Project 3 EECS 370 (Winter 2021)

Worth: 100 points
Assigned: Thursday, March 11th, 2021
Due: 11:55 PM EST, Tuesday, April 6th

0. Starter Code

We provide you with some functions here: starter_functions.c. Note that you should not modify printState as the autograder will use this output to grade your submission. We recommend that you use the pipeline register structs along with the following basic structure

1. Purpose

This project is intended to help you understand in detail how a pipelined implementation works. You will write a cycle-accurate behavioral simulator for a pipelined implementation of the LC-2K, complete with data forwarding and simple branch prediction.

2. LC-2K Pipelined Implementation

2.1. Datapath

For this project we will use the datapath from Lecture 12, “Introduction to Pipelining.”

One difference between Project 3 and the pipelined processor described in lecture is that we will add a pipeline register after the write-back stage (the WBEND pipeline register). This will be used to simplify data forwarding so that the register file does not have to do any internal forwarding. It will also mean that 3 noops will be required to avoid hazards instead of the 2 needed as discussed in class.

You will use a clocking scheme mimicking real-life processors (e.g., register file and memory writes require the data to be present for the whole cycle).

2.2. jalr

You will not implement the jalr instruction from the LC-2K. Taking out jalr eliminates several dependencies.

2.3. Memory

We are keeping a simple representation of a memory unit. Just access memory directly as an array (similar to Project 1).

Note in the typedef of stateType below that there are two memories: instrMem and dataMem. When the program starts, read the machine-code file into BOTH instrMem and dataMem (i.e., they will initially have the same contents). During execution, read instructions from instrMem and perform load/stores using dataMem. That is, instrMem will never change after the program starts, but dataMem will change. In a real machine, these two memories would be an instruction and data cache, and they would be kept consistent.

2.4. Pipeline Registers

To simplify the project and make the output formats uniform, you must use the following structures without modification to the existing variable names in order to hold pipeline register contents. Note that the instruction gets passed down the pipeline in its entirety.

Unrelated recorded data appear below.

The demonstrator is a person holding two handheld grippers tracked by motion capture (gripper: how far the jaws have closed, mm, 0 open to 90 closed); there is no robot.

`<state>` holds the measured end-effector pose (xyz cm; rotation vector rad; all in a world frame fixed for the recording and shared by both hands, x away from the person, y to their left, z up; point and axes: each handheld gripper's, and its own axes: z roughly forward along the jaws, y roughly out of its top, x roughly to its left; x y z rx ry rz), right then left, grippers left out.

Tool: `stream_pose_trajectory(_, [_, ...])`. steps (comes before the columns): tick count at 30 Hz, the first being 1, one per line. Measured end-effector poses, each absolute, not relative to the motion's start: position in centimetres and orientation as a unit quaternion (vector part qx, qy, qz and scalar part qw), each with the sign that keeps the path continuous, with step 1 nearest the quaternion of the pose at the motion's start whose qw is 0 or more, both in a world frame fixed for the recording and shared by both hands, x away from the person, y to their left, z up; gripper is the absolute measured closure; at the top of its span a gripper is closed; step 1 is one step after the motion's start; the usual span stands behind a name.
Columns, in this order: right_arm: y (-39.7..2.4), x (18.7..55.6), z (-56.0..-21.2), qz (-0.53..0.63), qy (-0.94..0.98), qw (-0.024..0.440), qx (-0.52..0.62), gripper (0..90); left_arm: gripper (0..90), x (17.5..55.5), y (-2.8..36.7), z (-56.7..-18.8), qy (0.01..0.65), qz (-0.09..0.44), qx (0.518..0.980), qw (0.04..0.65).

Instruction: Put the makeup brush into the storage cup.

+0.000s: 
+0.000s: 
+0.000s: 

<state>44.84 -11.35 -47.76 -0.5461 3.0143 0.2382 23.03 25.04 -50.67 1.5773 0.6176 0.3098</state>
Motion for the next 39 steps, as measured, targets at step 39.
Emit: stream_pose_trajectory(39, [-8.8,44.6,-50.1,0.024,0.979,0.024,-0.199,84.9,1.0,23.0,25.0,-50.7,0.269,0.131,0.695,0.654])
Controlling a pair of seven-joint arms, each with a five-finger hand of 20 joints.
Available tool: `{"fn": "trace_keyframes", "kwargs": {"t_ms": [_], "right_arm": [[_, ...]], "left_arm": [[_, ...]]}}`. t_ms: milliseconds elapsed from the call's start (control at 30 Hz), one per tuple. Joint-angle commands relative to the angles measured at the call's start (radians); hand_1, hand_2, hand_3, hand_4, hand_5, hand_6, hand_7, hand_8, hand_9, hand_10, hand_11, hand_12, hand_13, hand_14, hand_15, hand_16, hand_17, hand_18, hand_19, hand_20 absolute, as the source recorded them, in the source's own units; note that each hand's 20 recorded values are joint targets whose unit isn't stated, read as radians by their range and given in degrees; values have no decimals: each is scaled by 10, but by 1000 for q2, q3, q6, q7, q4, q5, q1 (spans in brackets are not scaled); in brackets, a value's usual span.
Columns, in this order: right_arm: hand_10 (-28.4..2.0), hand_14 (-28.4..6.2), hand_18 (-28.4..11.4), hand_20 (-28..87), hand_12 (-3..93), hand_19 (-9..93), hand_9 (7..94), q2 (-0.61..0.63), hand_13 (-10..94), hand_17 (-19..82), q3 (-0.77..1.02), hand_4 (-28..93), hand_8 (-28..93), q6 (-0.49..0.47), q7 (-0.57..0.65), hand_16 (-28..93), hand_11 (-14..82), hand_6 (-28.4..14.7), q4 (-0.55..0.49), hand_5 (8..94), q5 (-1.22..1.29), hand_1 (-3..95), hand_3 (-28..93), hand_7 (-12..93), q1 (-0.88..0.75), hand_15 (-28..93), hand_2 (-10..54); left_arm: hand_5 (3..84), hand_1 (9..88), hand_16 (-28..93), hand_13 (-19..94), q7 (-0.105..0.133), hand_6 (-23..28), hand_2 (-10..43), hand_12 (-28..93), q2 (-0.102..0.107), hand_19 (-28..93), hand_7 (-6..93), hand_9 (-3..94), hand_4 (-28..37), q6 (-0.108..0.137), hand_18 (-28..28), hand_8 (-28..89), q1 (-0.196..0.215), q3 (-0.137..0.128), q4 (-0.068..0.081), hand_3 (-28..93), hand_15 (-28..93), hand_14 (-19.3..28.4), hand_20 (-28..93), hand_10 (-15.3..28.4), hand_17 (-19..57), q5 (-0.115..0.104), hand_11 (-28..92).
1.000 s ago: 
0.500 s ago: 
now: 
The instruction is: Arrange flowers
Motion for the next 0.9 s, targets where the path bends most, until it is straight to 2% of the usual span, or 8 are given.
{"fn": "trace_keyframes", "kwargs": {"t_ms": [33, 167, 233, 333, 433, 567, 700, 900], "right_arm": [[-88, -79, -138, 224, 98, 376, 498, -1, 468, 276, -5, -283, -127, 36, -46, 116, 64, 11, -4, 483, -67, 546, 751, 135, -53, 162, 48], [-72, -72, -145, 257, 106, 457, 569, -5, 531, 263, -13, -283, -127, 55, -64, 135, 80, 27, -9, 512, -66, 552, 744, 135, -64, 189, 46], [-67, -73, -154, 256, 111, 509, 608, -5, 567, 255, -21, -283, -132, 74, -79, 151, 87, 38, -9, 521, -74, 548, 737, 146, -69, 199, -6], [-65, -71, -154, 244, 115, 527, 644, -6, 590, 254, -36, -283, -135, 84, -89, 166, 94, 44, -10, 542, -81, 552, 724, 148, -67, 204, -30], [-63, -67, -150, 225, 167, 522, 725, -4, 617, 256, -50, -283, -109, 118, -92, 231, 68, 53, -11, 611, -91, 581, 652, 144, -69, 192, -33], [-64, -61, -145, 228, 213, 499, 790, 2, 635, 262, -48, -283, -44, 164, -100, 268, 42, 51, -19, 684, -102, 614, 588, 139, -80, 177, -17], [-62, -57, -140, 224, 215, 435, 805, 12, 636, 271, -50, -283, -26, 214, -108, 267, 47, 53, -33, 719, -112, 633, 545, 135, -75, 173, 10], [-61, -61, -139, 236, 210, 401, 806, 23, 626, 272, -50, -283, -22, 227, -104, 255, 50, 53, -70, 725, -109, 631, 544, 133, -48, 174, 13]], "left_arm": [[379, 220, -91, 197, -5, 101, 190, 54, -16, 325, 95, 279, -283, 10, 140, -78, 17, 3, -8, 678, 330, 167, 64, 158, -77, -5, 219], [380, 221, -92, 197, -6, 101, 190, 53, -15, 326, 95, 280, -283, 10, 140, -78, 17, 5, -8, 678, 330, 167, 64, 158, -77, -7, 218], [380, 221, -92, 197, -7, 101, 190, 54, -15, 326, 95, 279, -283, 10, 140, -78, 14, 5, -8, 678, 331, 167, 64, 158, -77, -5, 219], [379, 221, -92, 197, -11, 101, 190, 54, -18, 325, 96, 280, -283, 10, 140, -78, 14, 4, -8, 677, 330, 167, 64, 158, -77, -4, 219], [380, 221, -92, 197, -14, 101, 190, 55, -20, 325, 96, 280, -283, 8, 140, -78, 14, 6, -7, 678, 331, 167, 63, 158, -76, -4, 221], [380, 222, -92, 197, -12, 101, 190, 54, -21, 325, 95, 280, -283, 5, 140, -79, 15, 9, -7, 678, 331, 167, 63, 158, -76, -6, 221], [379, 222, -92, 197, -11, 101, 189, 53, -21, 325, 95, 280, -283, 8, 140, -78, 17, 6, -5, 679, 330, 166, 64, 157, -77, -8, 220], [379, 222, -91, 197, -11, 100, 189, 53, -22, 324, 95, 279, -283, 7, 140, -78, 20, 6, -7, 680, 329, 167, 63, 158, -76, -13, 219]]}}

#define NUMMEMORY 65536 /* maximum number of data words in memory */
#define NUMREGS 8 /* number of machine registers */

#define ADD 0
#define NOR 1
#define LW 2
#define SW 3
#define BEQ 4
#define JALR 5 /* JALR will not implemented for Project 3 */
#define HALT 6
#define NOOP 7

#define NOOPINSTRUCTION 0x1c00000

typedef struct IFIDStruct {
	int instr;
	int pcPlus1;
} IFIDType;

typedef struct IDEXStruct {
	int instr;
	int pcPlus1;
	int readRegA;
	int readRegB;
	int offset;
} IDEXType;

typedef struct EXMEMStruct {
	int instr;
	int branchTarget;
	int aluResult;
	int readRegB;
} EXMEMType;

typedef struct MEMWBStruct {
	int instr;
	int writeData;
} MEMWBType;

typedef struct WBENDStruct {
	int instr;
	int writeData;
} WBENDType;

typedef struct stateStruct {
	int pc;
	int instrMem[NUMMEMORY];
	int dataMem[NUMMEMORY];
	int reg[NUMREGS];
	int numMemory;
	IFIDType IFID;
	IDEXType IDEX;
	EXMEMType EXMEM;
	MEMWBType MEMWB;
	WBENDType WBEND;
	int cycles; /* number of cycles run so far */
} stateType;

3. Problem

3.1. Basic Structure

Your task is to write a cycle-accurate simulator for the LC-2K.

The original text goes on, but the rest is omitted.